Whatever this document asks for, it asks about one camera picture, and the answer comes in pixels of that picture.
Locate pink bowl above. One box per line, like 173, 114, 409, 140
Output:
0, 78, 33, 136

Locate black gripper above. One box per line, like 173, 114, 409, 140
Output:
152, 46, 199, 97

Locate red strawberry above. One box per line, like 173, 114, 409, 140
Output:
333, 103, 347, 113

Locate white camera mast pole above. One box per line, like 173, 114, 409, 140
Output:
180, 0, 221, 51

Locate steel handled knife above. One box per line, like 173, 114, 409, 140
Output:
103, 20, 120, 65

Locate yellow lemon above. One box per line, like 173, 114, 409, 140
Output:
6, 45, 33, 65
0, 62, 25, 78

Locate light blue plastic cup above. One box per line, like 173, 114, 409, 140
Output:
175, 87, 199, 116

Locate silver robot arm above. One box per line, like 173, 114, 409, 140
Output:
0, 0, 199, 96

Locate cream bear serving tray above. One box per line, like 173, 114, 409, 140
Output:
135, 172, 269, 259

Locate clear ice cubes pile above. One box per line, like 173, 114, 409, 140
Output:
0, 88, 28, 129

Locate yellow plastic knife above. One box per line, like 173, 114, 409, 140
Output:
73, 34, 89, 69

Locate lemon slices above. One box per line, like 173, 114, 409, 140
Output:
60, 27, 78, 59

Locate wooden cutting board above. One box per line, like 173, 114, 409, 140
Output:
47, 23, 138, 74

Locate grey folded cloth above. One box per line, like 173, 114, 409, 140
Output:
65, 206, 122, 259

- [Task goal]:
Show the lines where the word "plastic" appears in the entries.

- [Exercise solution]:
Locate light blue plastic cup above. One box per line, like 173, 114, 409, 140
Locate yellow plastic knife above. One box per line, like 173, 114, 409, 140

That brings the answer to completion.